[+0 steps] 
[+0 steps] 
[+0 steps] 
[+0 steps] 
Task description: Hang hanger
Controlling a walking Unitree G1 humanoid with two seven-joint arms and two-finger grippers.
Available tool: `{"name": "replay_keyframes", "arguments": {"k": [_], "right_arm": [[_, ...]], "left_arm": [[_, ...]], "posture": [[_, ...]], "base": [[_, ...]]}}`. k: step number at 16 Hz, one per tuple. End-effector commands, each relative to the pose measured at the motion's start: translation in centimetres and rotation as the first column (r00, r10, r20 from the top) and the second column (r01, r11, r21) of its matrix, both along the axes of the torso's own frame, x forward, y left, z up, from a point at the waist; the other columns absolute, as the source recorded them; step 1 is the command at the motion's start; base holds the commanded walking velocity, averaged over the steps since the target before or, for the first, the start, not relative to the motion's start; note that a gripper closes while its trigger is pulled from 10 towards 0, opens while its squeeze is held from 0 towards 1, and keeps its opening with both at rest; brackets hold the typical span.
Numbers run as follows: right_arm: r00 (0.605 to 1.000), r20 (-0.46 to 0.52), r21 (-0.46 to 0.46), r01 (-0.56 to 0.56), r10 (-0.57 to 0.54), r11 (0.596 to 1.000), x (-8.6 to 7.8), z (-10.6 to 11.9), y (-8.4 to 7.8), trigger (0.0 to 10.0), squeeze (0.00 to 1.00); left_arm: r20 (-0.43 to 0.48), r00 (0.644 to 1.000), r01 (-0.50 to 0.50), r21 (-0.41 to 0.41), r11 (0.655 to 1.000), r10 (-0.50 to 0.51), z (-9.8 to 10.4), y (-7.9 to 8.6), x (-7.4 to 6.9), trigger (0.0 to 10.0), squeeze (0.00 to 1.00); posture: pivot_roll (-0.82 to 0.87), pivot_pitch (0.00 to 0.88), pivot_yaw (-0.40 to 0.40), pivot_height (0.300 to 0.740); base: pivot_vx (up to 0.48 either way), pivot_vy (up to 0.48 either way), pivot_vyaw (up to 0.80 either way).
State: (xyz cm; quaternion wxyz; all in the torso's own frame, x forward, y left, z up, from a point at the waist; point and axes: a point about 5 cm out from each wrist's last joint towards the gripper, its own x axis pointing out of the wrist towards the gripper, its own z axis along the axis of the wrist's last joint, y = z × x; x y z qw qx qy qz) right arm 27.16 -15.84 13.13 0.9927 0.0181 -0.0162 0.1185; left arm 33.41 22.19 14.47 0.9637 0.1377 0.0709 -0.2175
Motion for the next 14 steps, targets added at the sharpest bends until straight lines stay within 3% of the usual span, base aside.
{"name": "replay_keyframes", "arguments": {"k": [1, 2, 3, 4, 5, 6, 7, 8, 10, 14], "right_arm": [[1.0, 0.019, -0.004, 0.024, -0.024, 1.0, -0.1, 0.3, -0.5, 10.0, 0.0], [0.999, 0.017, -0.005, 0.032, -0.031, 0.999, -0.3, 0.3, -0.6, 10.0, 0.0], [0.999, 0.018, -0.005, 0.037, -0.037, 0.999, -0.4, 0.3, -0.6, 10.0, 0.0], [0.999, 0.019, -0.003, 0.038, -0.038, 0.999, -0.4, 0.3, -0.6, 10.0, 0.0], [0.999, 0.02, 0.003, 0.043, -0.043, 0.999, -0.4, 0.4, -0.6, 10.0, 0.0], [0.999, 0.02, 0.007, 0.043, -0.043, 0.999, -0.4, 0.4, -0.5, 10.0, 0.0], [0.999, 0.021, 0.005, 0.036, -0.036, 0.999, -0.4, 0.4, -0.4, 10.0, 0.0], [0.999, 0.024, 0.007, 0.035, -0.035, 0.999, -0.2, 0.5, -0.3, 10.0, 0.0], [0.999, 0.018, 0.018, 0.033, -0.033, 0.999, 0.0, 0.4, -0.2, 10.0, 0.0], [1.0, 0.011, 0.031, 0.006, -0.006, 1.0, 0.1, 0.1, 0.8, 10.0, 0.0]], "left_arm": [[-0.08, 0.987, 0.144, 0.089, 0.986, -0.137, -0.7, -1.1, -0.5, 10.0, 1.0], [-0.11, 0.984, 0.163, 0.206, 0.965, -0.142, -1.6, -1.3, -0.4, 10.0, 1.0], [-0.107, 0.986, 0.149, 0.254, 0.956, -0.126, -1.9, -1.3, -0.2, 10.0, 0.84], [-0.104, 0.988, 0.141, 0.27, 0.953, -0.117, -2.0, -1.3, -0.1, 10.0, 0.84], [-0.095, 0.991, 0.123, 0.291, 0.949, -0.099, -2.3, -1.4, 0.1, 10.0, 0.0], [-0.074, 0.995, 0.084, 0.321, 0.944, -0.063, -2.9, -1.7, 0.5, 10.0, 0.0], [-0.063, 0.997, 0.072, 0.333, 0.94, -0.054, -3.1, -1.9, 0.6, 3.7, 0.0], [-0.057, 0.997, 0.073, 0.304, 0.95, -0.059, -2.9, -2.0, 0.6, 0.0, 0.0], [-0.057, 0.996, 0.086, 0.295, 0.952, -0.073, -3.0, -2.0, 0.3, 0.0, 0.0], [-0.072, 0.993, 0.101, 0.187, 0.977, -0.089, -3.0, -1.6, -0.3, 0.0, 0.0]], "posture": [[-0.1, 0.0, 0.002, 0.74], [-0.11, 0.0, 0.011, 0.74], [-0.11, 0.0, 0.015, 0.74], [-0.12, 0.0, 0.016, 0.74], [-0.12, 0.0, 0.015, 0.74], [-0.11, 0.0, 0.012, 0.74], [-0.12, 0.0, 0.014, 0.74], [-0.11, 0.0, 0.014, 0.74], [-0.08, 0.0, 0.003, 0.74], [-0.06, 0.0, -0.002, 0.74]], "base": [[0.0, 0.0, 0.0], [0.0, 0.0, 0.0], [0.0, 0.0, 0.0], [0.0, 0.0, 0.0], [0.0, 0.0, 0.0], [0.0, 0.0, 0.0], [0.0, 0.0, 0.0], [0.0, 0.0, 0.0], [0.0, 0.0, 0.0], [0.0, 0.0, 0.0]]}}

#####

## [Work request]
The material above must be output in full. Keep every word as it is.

## [Response for this exercise]
[+0 steps] 
[+0 steps] 
[+0 steps] 
[+0 steps] 
Task description: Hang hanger
Controlling a walking Unitree G1 humanoid with two seven-joint arms and two-finger grippers.
Available tool: `{"name": "replay_keyframes", "arguments": {"k": [_], "right_arm": [[_, ...]], "left_arm": [[_, ...]], "posture": [[_, ...]], "base": [[_, ...]]}}`. k: step number at 16 Hz, one per tuple. End-effector commands, each relative to the pose measured at the motion's start: translation in centimetres and rotation as the first column (r00, r10, r20 from the top) and the second column (r01, r11, r21) of its matrix, both along the axes of the torso's own frame, x forward, y left, z up, from a point at the waist; the other columns absolute, as the source recorded them; step 1 is the command at the motion's start; base holds the commanded walking velocity, averaged over the steps since the target before or, for the first, the start, not relative to the motion's start; note that a gripper closes while its trigger is pulled from 10 towards 0, opens while its squeeze is held from 0 towards 1, and keeps its opening with both at rest; brackets hold the typical span.
Numbers run as follows: right_arm: r00 (0.605 to 1.000), r20 (-0.46 to 0.52), r21 (-0.46 to 0.46), r01 (-0.56 to 0.56), r10 (-0.57 to 0.54), r11 (0.596 to 1.000), x (-8.6 to 7.8), z (-10.6 to 11.9), y (-8.4 to 7.8), trigger (0.0 to 10.0), squeeze (0.00 to 1.00); left_arm: r20 (-0.43 to 0.48), r00 (0.644 to 1.000), r01 (-0.50 to 0.50), r21 (-0.41 to 0.41), r11 (0.655 to 1.000), r10 (-0.50 to 0.51), z (-9.8 to 10.4), y (-7.9 to 8.6), x (-7.4 to 6.9), trigger (0.0 to 10.0), squeeze (0.00 to 1.00); posture: pivot_roll (-0.82 to 0.87), pivot_pitch (0.00 to 0.88), pivot_yaw (-0.40 to 0.40), pivot_height (0.300 to 0.740); base: pivot_vx (up to 0.48 either way), pivot_vy (up to 0.48 either way), pivot_vyaw (up to 0.80 either way).
State: (xyz cm; quaternion wxyz; all in the torso's own frame, x forward, y left, z up, from a point at the waist; point and axes: a point about 5 cm out from each wrist's last joint towards the gripper, its own x axis pointing out of the wrist towards the gripper, its own z axis along the axis of the wrist's last joint, y = z × x; x y z qw qx qy qz) right arm 27.16 -15.84 13.13 0.9927 0.0181 -0.0162 0.1185; left arm 33.41 22.19 14.47 0.9637 0.1377 0.0709 -0.2175
Motion for the next 14 steps, targets added at the sharpest bends until straight lines stay within 3% of the usual span, base aside.
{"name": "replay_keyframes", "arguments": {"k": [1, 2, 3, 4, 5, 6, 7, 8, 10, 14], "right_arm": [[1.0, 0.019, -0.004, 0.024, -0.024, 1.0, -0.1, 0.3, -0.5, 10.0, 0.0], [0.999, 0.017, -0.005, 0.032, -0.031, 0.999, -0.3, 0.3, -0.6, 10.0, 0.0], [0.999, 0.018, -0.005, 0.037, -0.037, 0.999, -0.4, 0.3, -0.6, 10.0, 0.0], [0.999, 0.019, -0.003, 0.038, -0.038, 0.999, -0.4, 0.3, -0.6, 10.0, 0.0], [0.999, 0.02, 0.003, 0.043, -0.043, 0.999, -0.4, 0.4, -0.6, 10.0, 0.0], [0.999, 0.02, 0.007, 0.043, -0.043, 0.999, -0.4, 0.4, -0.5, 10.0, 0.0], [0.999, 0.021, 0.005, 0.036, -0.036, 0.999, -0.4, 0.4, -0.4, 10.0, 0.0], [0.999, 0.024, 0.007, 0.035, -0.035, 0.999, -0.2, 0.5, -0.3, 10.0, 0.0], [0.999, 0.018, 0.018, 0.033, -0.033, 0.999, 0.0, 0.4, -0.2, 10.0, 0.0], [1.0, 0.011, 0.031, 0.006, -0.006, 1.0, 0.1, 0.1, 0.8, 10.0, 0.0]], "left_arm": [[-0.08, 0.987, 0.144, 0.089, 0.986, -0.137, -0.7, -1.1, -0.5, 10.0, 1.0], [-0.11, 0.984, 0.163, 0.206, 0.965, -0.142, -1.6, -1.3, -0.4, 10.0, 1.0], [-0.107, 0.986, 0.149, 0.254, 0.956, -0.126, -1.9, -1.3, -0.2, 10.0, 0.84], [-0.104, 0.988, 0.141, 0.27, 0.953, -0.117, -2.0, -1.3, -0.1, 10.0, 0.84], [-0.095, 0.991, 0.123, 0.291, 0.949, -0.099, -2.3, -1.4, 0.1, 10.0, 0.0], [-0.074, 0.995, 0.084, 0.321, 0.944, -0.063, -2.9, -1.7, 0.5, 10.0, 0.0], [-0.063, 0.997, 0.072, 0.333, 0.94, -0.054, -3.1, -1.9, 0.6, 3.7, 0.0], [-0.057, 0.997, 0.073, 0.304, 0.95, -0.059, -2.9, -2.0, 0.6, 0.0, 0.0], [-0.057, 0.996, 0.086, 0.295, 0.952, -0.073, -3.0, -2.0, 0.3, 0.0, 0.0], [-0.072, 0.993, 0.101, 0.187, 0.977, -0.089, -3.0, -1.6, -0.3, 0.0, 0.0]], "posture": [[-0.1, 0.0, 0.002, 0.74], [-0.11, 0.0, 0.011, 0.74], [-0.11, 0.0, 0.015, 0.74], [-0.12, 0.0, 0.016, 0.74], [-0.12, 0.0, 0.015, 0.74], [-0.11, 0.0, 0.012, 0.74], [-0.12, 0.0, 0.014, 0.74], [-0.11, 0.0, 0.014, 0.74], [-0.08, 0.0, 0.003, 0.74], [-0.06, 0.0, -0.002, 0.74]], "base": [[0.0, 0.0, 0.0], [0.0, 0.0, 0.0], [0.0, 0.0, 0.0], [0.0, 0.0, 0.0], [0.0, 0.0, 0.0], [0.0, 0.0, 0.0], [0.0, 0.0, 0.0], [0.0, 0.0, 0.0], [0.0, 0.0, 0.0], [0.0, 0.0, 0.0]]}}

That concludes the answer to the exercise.